Your goal
Nothing but a number is wanted here: the tally of lines in the material below that include "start".

Input data

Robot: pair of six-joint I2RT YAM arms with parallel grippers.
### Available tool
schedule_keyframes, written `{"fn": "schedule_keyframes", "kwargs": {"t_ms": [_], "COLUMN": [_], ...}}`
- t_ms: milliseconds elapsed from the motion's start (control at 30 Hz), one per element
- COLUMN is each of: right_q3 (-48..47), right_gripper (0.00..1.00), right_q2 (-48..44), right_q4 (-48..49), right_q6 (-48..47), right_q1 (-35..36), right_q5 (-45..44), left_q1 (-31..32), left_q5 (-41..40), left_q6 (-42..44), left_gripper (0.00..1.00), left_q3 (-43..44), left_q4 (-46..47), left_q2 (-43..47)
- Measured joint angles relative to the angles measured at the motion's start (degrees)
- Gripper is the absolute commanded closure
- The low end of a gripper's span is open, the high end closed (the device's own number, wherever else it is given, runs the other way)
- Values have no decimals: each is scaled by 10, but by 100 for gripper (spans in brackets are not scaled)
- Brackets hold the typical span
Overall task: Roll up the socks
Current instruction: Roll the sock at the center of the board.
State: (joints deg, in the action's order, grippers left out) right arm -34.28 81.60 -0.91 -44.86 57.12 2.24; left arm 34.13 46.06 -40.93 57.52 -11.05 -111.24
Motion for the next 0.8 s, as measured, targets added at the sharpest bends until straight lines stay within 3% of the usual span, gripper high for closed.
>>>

Exercise solution
2